The medical industry is finding new solutions every year to combat healthcare cost and provide better care. With new connected and IoT devices, wearables are getting a lot of attention. Technologies are now available with digital platforms that offer a new way to quantify human movement for health and safety.
Firms such as StrongArm Technologies are using technology to track human movement. Its goals are to keep workers or, as CEO and founder Sean Petterson calls them, industrial athletes, safe. One of the company’s products can wirelessly track a workers movements and send notifications if a worker might be overexerting themselves. A connected platform can also suggest taking a break or stretching exercise to reduce the likelihood of injuries and fatigue.
Dr. Nan-Wei Gong is the CEO of the startup FIGUR8. Her company is offering a new technology in wearables that might find its way into helping the medical but, like StrongArm Technologies, could find its way in helping the manufacturing and other industries.
Tracking the human body can be difficult. Fortunately, there are creative researchers such as Gong to find solutions. Movement is not only acceleration, rotation, inertia, etc. Tracking soft tissue like muscle deformation offers a way of quantifying movement, injuries, fatigue, and other factors. However, stretchy ductile materials can present certain challenges.
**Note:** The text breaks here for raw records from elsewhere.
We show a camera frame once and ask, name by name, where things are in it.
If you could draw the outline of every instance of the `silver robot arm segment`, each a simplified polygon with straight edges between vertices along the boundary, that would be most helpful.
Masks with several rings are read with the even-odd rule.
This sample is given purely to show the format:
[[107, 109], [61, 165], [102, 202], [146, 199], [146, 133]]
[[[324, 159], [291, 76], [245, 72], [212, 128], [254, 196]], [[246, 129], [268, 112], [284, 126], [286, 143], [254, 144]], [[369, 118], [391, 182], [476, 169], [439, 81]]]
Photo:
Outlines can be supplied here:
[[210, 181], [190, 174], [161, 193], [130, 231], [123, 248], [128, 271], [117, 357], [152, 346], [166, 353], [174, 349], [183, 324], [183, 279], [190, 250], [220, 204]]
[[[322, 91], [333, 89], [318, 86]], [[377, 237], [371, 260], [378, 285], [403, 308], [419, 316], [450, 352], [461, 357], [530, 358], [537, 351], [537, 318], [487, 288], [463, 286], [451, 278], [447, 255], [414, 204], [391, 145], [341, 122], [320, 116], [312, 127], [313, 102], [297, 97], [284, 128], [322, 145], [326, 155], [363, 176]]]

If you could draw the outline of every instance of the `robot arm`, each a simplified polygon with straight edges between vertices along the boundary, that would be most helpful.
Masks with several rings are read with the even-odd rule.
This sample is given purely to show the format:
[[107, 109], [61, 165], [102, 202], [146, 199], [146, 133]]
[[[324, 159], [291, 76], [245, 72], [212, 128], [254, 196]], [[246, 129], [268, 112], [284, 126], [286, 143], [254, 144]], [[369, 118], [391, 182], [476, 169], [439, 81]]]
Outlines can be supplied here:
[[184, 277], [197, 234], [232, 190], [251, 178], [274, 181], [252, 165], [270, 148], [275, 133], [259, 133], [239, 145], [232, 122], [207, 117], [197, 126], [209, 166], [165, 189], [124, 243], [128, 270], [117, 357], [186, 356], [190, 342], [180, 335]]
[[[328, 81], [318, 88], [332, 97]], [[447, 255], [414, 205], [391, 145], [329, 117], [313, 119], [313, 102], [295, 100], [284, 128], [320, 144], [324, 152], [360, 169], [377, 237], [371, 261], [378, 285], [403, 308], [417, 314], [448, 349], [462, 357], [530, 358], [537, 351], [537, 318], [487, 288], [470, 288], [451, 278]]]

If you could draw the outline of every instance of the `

Accelerometers and gyroscopes can track movement but can’t collect data on soft tissue deformation. This is one of the innovations MIT and Massachusetts General Hospital for five years, and Gong’s company has worked on for the last two-and-a-half years to understand the science, calibrate the sensors, and bringing the technology to market with other partners.
This flexible tracking sensor is entering the market. Gong is looking for collaborators and companies to see just how far this innovative technology could go toward improving healthcare.
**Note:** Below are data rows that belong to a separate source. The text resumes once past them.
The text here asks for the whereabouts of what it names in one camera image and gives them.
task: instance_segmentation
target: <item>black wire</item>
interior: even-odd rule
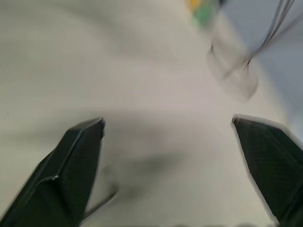
[[[290,24],[288,24],[279,34],[277,34],[272,40],[271,44],[276,42],[280,37],[282,37],[287,31],[296,26],[300,21],[303,20],[303,13],[297,16]]]
[[[286,2],[286,4],[284,5],[284,8],[282,10],[281,16],[279,18],[279,22],[277,23],[277,26],[275,27],[274,30],[271,31],[273,25],[276,24],[276,18],[277,18],[277,15],[279,15],[279,11],[281,9],[282,1],[280,0],[280,2],[278,4],[278,7],[277,7],[277,10],[276,10],[276,13],[275,13],[275,16],[274,16],[274,19],[273,19],[273,22],[272,22],[272,25],[270,27],[270,30],[269,30],[268,34],[267,34],[267,37],[265,38],[263,44],[253,54],[250,55],[248,60],[244,61],[244,62],[247,61],[246,65],[245,65],[245,68],[248,67],[248,65],[250,64],[250,62],[251,62],[251,60],[254,56],[256,56],[259,52],[261,52],[264,48],[266,48],[268,45],[270,45],[272,43],[272,39],[275,37],[275,34],[278,32],[279,28],[281,27],[283,21],[285,20],[287,14],[288,14],[288,12],[289,12],[289,10],[292,7],[294,2],[295,2],[295,0],[288,0]]]
[[[85,212],[82,221],[84,219],[86,219],[88,216],[90,216],[91,214],[93,214],[95,211],[97,211],[99,208],[101,208],[101,207],[105,206],[106,204],[108,204],[113,198],[115,198],[115,196],[118,194],[118,192],[119,192],[118,185],[113,185],[112,192],[104,200],[102,200],[101,202],[99,202],[97,205],[95,205],[89,211]]]

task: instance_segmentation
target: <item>yellow object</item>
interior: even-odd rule
[[[187,0],[188,7],[192,12],[195,12],[195,10],[205,2],[206,0]]]

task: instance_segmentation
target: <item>blue wall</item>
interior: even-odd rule
[[[249,49],[263,42],[278,0],[229,0],[223,10]],[[303,0],[296,0],[285,24],[303,13]],[[269,72],[290,112],[303,108],[303,21],[256,58]]]

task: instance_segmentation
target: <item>white surface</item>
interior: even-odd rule
[[[183,1],[2,1],[0,30],[0,212],[69,127],[103,116],[122,194],[83,226],[271,223],[231,119],[284,122],[281,105],[263,78],[248,103],[224,93]]]

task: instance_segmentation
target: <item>green object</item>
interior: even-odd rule
[[[199,25],[206,26],[212,19],[214,12],[214,2],[211,0],[201,4],[194,12],[194,19]]]
Electromyography (EMG) is an electrodiagnostic medicine technique for evaluating and recording the electrical activity produced by muscles. Some exoskeleton and prosthetics have used EMG to see if it is possible to have human electrical signals communicate to mechanical actuators. However, EMG normally needs clean contact with the skin that may require shaving. Additionally, collecting electrical signals from a human body requires a lot of filtering.
Therefore, Gong and researchers used surface-mechanomyography (sMMG) technology instead. Using a conductive, stretchable polymer that can measure impedance was able to track surface deformation. This technology can also be attached quickly and easily without the need to clean or shave the area. As the patient moves the polymer stretches and software can use the change in impedance to determine the deformation of soft tissue.
Gong says elite athletes and physical therapy offices could use this technology to create a baseline for patients and track performance overtime. FIGUR8 has devised movements to engage different muscle groups that can generate reports indicating performance and any progression. This might allow an athlete to track their flexibility, an older patient to track joint mobility, or a warehouse worker to limit fatigue and injury. Ultimately, tracking movement with soft tissue deformation offers a quantifiable tool for doctors to track movement and document it overtime.
This solution uses accelerometers, inertial measuring units, gyroscopes, magnetometers, and the surface deformation sensor in a wireless package that can be applied and taken off easily. Gong say the technology is new, but has the potential to move outside of physical therapy offices and into other industries.
With worker data such as StrongArm is using and new technology such as what FIGUR8 has brought to market athletes, workers, the elderly, and others could get real-time reports, notifications, and even workout suggestions to keep the human body moving in a healthy direction.